Hi, having tried the 6.10.2rc1 release candidate, I still find that "parMap rnf xs" on a list of thunks xs does not optimally use all available processors. With N the number of cores, I still see that each block of N thunks (say: x_1 and x_2) has to be calculated before (x3 and x4) will be started. Would there be hope that compiling the latest head instead of 2009/03/14 (rc1) gives better results? Note that each x_(k+1) is computationally more demanding than x_k. Gruss, Christian Simon Marlow wrote:
Christian Hoener zu Siederdissen wrote:
when using parMap (or parList and demanding) I see a curious pattern in CPU usage. Running "parMap rnf fib [1..100]" gives the following pattern of used CPUs: 4,3,2,1,4,3,2,1,...
How did you find out which CPU is being used?
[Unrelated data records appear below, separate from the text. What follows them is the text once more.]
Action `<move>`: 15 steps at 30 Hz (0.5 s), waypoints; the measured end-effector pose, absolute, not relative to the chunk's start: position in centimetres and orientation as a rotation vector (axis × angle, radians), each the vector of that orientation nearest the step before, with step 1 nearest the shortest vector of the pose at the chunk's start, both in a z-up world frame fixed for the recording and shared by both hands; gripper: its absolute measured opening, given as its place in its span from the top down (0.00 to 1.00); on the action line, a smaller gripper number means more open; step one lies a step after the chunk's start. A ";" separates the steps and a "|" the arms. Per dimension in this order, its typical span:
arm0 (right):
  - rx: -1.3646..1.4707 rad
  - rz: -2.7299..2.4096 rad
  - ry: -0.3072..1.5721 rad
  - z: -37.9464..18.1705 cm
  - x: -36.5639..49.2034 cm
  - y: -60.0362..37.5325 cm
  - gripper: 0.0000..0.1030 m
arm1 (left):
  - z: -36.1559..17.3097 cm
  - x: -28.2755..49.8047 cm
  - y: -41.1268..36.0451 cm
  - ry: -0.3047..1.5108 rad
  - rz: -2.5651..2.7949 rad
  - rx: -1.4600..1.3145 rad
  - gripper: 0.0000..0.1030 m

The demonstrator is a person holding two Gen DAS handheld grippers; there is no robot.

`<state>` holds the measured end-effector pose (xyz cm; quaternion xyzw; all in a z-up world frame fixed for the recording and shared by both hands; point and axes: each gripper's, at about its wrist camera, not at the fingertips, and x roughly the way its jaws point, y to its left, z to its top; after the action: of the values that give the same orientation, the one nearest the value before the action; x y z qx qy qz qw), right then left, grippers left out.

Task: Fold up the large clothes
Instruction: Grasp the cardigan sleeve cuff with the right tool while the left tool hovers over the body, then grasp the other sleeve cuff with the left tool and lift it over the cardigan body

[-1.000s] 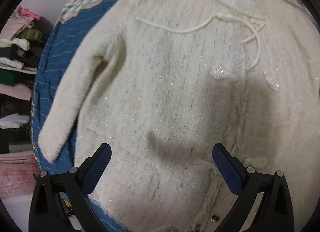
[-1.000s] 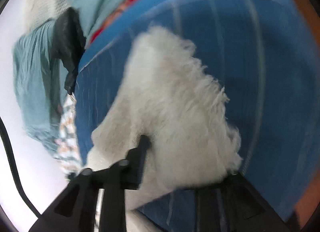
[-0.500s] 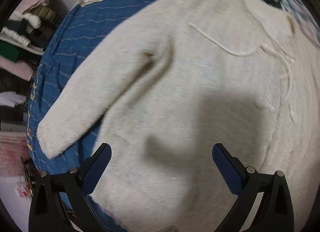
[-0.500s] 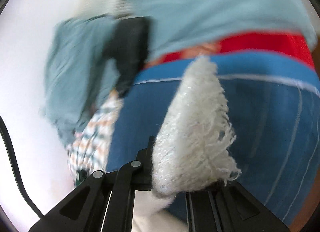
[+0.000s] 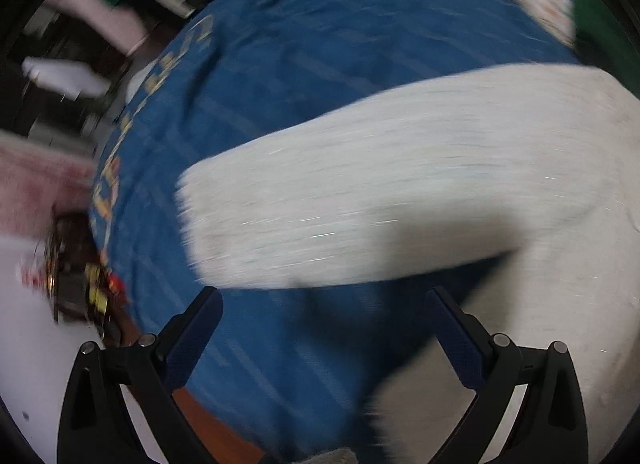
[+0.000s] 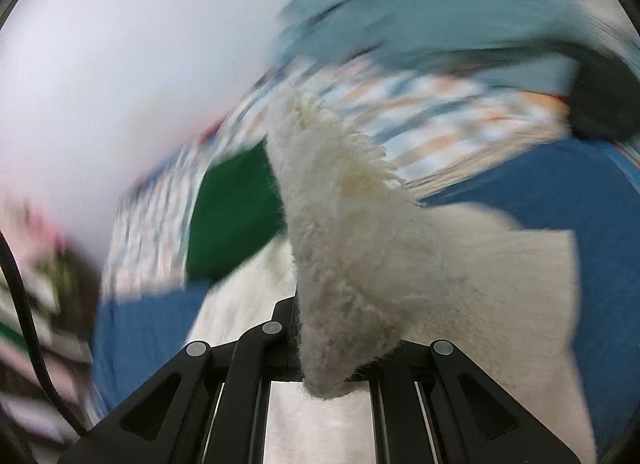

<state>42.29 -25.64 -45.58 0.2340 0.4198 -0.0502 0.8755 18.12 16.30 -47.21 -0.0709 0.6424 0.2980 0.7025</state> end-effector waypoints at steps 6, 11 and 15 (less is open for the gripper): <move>0.048 0.083 1.237 -59.4 47.8 -5.9 0.92 | -49.6 12.7 22.1 1.498 0.698 -0.367 0.01; 0.077 0.124 1.346 -61.5 46.1 -3.3 0.50 | -51.8 10.5 25.0 1.445 0.637 -0.690 0.01; 0.255 0.202 1.348 -58.3 43.4 -5.1 0.27 | -54.2 10.9 26.9 1.324 0.566 -1.002 0.05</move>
<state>43.43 -5.12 -58.30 0.1175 0.6214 0.0931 0.7690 10.89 26.90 -54.24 -0.4394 0.5802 0.2480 0.6394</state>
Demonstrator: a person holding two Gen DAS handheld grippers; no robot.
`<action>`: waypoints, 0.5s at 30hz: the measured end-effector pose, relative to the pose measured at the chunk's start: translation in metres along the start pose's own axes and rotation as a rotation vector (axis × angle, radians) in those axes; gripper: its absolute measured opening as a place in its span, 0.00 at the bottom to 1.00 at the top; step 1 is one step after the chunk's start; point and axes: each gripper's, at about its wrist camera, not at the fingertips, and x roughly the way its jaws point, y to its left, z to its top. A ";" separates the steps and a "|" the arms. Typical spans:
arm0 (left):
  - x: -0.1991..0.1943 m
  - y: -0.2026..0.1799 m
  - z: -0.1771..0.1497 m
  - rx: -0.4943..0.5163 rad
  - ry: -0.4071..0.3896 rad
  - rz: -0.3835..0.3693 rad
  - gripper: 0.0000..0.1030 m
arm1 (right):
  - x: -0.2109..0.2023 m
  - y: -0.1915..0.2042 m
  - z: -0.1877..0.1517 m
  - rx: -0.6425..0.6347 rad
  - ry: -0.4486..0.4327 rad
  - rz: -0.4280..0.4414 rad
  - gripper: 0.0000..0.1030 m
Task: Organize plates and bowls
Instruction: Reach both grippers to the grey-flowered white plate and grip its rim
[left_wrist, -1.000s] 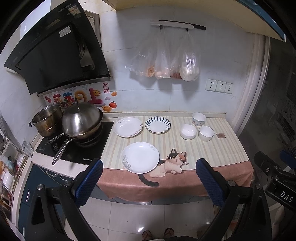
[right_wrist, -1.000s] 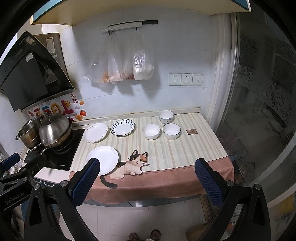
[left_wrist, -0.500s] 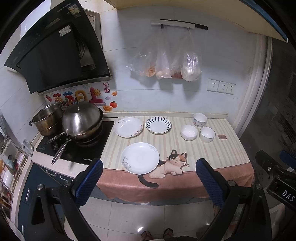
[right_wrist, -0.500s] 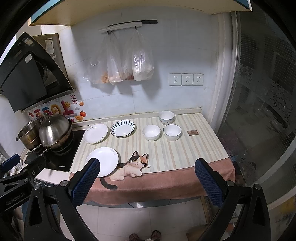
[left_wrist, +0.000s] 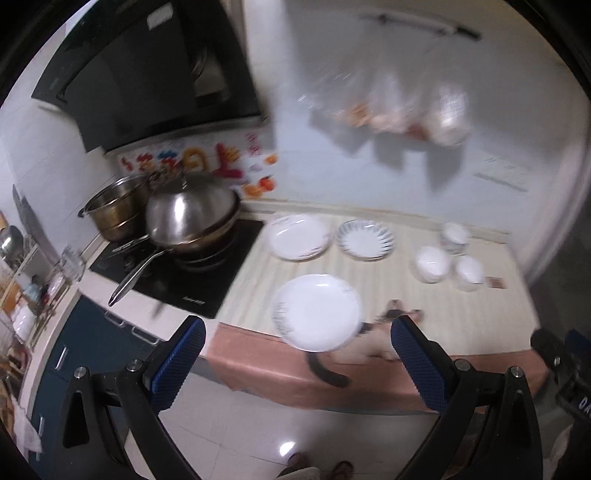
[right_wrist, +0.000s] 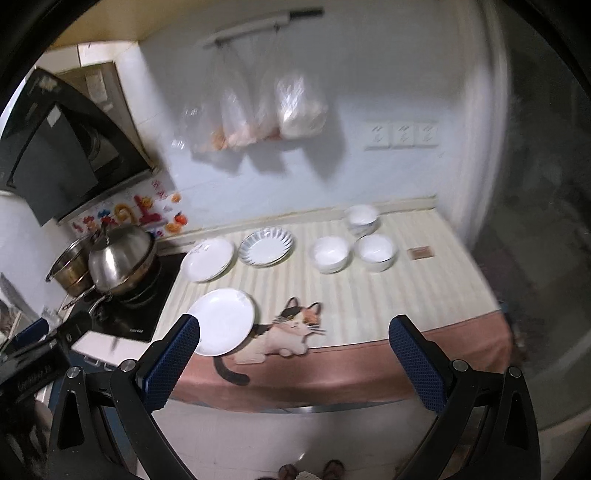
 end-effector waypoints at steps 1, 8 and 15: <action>0.019 0.006 0.000 0.001 0.022 0.016 1.00 | 0.017 0.003 -0.002 -0.005 0.021 0.010 1.00; 0.171 0.046 0.010 -0.012 0.229 -0.003 1.00 | 0.196 0.040 -0.024 0.002 0.279 0.141 1.00; 0.326 0.065 0.006 0.020 0.489 -0.116 0.83 | 0.353 0.061 -0.035 0.086 0.464 0.153 1.00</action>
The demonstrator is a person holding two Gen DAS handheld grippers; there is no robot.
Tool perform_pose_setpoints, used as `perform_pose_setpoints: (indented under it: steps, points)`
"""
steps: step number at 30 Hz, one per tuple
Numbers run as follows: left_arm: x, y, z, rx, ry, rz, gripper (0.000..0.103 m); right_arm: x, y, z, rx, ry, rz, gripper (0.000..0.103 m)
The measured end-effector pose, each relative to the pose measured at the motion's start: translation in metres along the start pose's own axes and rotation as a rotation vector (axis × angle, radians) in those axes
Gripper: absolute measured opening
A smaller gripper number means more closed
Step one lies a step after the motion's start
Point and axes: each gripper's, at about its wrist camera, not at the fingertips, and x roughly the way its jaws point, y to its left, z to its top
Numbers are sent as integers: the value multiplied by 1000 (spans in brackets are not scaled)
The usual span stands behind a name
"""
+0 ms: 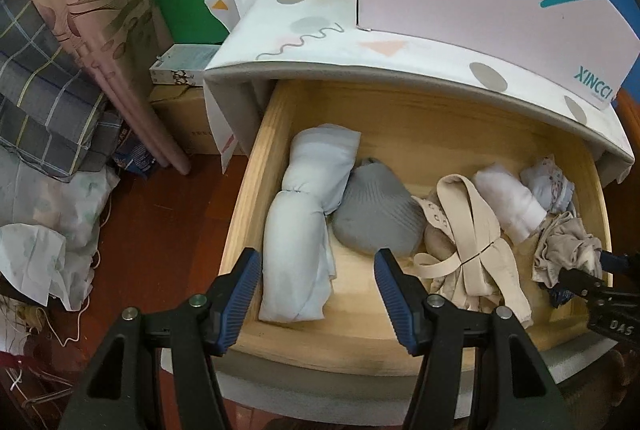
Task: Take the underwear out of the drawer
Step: 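Lift the grey underwear with the right gripper and release it into the white box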
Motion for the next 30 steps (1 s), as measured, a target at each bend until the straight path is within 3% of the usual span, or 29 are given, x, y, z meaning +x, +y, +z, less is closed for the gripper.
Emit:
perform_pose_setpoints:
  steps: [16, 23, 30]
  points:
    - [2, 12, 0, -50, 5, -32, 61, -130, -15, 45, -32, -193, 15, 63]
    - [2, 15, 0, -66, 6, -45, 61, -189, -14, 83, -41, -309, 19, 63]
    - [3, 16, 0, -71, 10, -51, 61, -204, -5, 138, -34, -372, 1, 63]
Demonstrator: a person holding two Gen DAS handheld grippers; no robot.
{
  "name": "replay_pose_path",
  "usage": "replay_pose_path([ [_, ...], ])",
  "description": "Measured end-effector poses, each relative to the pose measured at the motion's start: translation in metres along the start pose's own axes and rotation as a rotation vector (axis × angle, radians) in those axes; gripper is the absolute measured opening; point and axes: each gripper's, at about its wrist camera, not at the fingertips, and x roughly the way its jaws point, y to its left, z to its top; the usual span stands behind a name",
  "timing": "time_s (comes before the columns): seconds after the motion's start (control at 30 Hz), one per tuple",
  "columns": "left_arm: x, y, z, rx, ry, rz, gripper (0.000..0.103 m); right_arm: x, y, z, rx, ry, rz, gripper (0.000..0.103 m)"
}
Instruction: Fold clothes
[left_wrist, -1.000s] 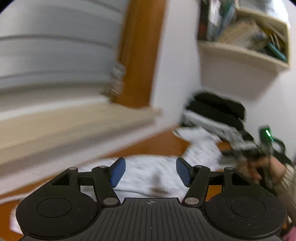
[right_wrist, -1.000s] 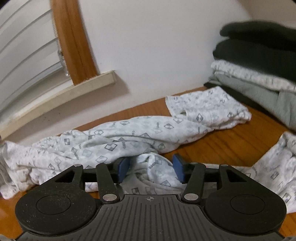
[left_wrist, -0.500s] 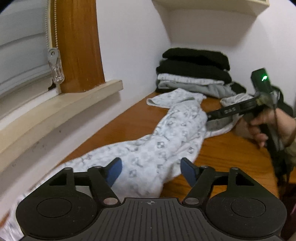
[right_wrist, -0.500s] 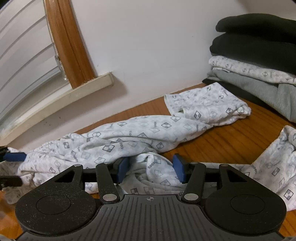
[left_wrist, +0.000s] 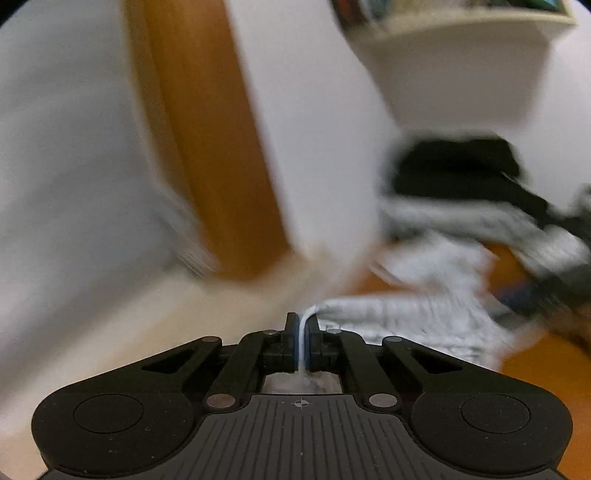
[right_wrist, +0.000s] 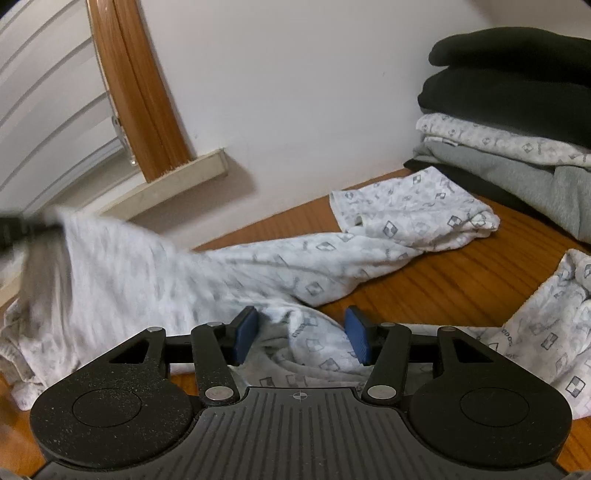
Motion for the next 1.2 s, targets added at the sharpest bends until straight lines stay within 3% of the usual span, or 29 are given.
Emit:
replay_pose_path([
  [0.03,-0.004,0.006,0.008,-0.002,-0.046,0.062,0.003,-0.001,0.000,0.000,0.002,-0.004,0.004,0.053],
  [0.13,0.011,0.006,0.007,0.013,0.005,0.080,0.013,-0.002,0.001,0.000,0.004,-0.006,-0.005,0.053],
  [0.2,0.019,0.003,-0.001,0.025,0.037,0.083,0.013,-0.004,0.001,0.001,0.004,-0.014,-0.001,0.054],
  [0.37,0.018,0.001,-0.039,-0.030,0.084,0.039,0.057,-0.006,-0.001,0.001,0.015,-0.027,-0.003,0.054],
  [0.5,-0.004,0.005,-0.065,-0.038,0.084,0.030,0.074,-0.005,-0.001,0.001,0.012,-0.020,-0.008,0.054],
  [0.7,-0.052,0.012,-0.101,-0.123,0.041,0.011,0.083,-0.005,-0.002,0.001,0.012,-0.024,-0.008,0.054],
  [0.8,-0.062,0.025,-0.117,-0.191,0.001,0.041,0.099,-0.004,-0.001,0.001,0.007,-0.016,-0.008,0.055],
  [0.97,-0.063,0.045,-0.131,-0.323,0.010,0.038,0.103,-0.001,0.002,0.001,-0.010,0.007,-0.013,0.058],
  [1.2,-0.067,0.053,-0.134,-0.381,0.000,0.031,0.103,0.002,0.007,0.001,-0.050,0.033,0.026,0.068],
])
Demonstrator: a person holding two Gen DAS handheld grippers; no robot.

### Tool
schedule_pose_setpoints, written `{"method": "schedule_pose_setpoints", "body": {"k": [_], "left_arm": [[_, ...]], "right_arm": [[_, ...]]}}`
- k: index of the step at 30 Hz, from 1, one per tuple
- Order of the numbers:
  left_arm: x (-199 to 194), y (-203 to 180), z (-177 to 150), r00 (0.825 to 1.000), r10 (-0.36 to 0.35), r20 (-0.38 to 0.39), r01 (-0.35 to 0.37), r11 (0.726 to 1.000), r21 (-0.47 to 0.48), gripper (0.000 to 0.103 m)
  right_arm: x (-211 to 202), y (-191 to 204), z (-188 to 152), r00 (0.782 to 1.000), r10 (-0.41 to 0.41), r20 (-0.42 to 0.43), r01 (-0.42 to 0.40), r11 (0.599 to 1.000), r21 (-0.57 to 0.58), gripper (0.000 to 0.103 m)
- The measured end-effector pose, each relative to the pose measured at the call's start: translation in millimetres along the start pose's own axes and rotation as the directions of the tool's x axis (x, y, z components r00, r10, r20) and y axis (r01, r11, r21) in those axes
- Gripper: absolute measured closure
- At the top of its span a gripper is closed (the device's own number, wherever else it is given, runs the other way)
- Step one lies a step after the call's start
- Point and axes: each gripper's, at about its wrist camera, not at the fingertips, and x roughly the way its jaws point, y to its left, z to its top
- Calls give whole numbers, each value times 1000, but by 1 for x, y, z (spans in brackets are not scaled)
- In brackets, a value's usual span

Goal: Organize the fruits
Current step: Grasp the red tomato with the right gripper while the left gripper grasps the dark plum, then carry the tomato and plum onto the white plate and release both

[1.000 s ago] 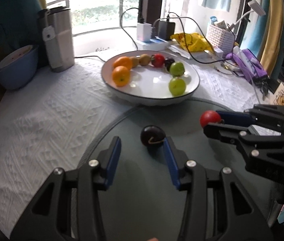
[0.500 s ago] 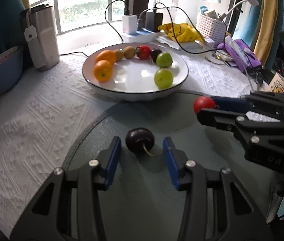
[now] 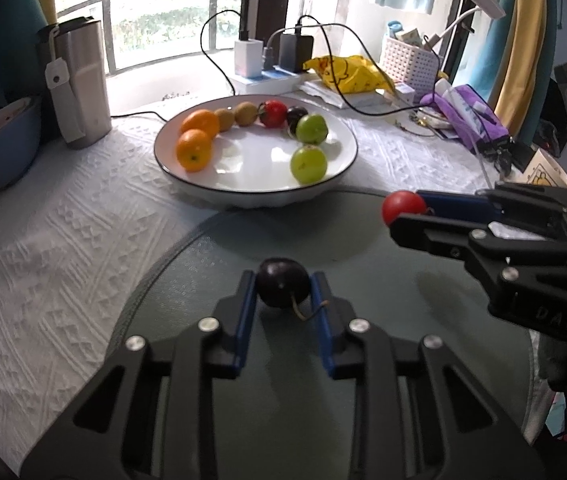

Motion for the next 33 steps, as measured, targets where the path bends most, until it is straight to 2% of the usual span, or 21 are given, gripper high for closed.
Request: {"method": "schedule_pose_setpoints", "body": {"k": [17, 33], "left_arm": [[-48, 11, 20, 990, 53, 131, -45, 997, -59, 74], [-41, 12, 54, 984, 56, 172, -47, 997, -57, 74]], "right_arm": [[-23, 1, 13, 998, -8, 59, 10, 1000, -27, 73], [-23, -15, 37, 996, -13, 94, 17, 999, -38, 73]]}}
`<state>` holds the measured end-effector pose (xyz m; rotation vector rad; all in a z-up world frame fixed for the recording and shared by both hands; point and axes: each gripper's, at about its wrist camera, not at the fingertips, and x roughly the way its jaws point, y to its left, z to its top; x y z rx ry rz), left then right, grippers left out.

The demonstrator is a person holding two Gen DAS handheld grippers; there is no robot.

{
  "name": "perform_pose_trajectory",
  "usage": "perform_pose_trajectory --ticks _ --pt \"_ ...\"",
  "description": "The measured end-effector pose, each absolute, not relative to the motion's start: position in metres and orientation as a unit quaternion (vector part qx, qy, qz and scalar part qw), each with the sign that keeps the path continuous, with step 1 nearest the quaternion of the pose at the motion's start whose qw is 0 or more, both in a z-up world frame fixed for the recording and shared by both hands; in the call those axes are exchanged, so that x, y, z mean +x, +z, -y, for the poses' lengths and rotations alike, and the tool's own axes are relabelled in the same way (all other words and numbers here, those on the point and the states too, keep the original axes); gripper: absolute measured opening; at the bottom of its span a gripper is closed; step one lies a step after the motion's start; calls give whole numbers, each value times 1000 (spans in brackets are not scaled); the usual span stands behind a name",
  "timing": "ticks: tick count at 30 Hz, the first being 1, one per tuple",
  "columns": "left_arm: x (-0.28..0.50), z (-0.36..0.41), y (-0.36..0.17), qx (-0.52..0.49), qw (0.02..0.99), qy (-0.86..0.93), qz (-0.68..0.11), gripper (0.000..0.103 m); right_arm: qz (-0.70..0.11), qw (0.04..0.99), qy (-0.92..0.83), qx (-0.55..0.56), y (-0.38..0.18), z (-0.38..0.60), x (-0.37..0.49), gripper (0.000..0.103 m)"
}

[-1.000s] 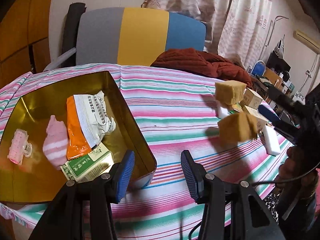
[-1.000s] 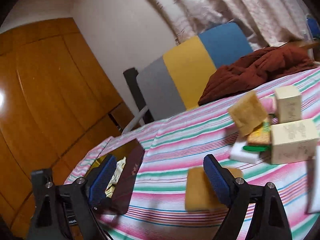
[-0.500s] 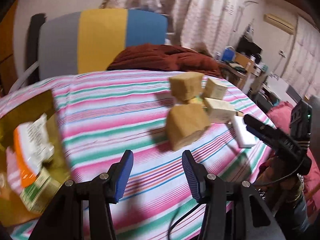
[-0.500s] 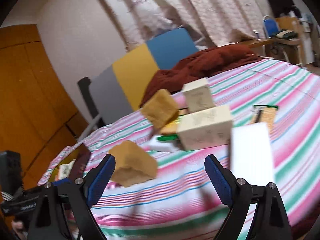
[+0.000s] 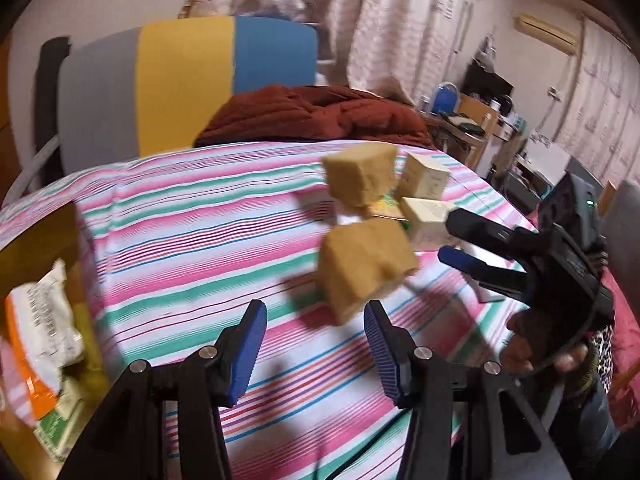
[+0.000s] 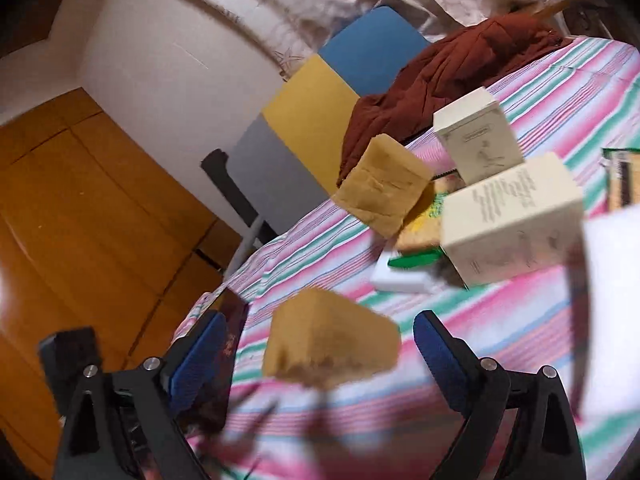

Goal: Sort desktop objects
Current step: 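Move back to the pile and close the left gripper on a tan sponge block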

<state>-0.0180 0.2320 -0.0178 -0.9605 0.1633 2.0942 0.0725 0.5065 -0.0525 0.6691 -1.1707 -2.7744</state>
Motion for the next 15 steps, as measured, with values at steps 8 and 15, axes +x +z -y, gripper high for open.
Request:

The fib function requires roughly two times the time if we go from fib(n) to fib(n+1), meaning that calculating the next element in the list always takes longer than the current. What I would like is a version of parMap that directly takes a free CPU and lets it calculate the next result, giving the usage pattern 4,4,4,4,...
In GHC you don't have any control over which CPU is used to execute a spark. We use dynamic load-balancing, which means the work distribution is essentially random, and will change from run to run.
If you want more explicit control over your work distribution, try using GHC.Conc.forkOnIO.
Also note that the implementation of much of this stuff is changing rapidly, so you might want to try a recent snapshot. Take a look at our paper, if you haven't already:
http://www.haskell.org/~simonmar/papers/multicore-ghc.pdf
Cheers, Simon